滕銳楞了楞,眼底又是一片黑暗,騙她吧,又怕她有一天有了記憶,無法交待;不騙她吧,又怕她更躲得他遠遠的。正在猶豫時,冰兒平靜的聲音再次響起:「什麼誤會,你說不出口嗎?」
「不是,是你誤會了,以為我……有別的女人……」滕銳的聲音從來沒有這麼低過,一說完,他下意識地收了收手,就怕冰兒瞬間又要離他遠遠地。他還沒說他怎麼用語言來羞辱她,他不敢說!
「你真有別的女人了嗎?」冰兒的眼波微微閃動,內心的一種疼痛在漸漸升起,聲音也開始漸漸冰凍起來。
「沒有!我發誓!我只愛你一個……是你不相信我!」這次滕銳說得斬釘截鐵。
冰兒稍稍掙脫滕銳的懷抱,從他的懷裡抬起頭來盯著他,眼睛裡滿是疑惑。滕銳漆黑的眼睛也看著她,眼底的柔情似水,他修長的手指拂過冰兒烏黑的頭髮,在她的後腦勺停下,接著他慢慢地低下頭,輕輕地探向那抹潤澤櫻紅的唇瓣……
冰兒的貝齒又開始緊緊的咬著,不讓滕銳的舌頭探入,這次滕銳不敢再強迫她,他慢慢地放開她的唇瓣,眼底的傷痛升騰而起,有瞬間的失神,只是語無倫次地喃喃著:「語焉,原諒我,你說過會等我的……跟我回去,做我的妻子,我們還會有孩子……」
孩子!她滾下扶梯時就丟了孩子!心痛的感覺瞬間重新席捲了她的全身,她低低地叫了聲:「不!」從滕銳的懷裡掙脫出來,衝向陽臺,她需要冷靜,而不是衝動!
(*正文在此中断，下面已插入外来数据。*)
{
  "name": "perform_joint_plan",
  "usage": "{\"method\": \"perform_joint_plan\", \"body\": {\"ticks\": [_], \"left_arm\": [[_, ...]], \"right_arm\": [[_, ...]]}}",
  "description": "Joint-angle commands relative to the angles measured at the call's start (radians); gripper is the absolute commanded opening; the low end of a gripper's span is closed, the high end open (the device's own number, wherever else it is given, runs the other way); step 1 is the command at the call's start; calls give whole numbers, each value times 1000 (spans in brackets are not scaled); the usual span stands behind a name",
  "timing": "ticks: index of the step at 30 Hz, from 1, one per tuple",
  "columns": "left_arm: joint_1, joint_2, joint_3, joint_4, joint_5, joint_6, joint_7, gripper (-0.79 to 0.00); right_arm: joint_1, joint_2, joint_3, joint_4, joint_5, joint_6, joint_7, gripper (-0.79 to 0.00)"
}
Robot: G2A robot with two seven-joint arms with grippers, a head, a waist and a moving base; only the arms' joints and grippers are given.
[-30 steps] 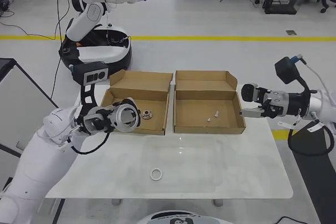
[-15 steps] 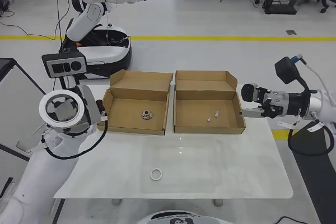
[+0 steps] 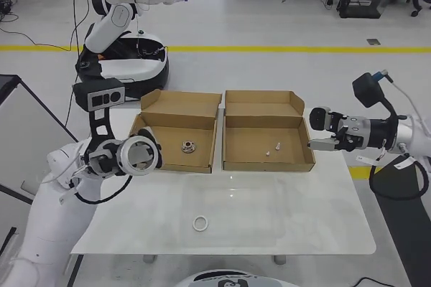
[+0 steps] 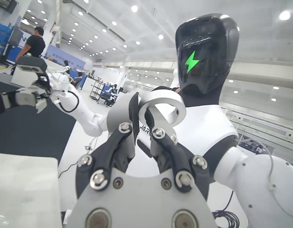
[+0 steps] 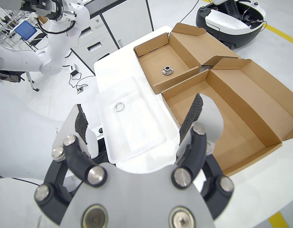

滕銳的眼底一片黑暗,心的地方如被剜了肉一樣硬生生地疼著,他看著冰兒的身影很快地消失在陽臺的門口,閉了閉眼,慢慢站起身來跟了出去。
外面的月光很好,給王宮的內內外外都披上了一層銀光,冰兒站在歐式的欄杆邊,閉上眼睛,深深地吸了一口氣,感覺到自已的心漸漸冷靜下來,這才重新睜開眼睛。
就在她重新睜開眼睛的時候,她的目光突然定格,定格在陽臺下的花園裡那一抹高大的身影上——那抹身影慢慢地徘徊在花園間,優雅高貴!是拉利特!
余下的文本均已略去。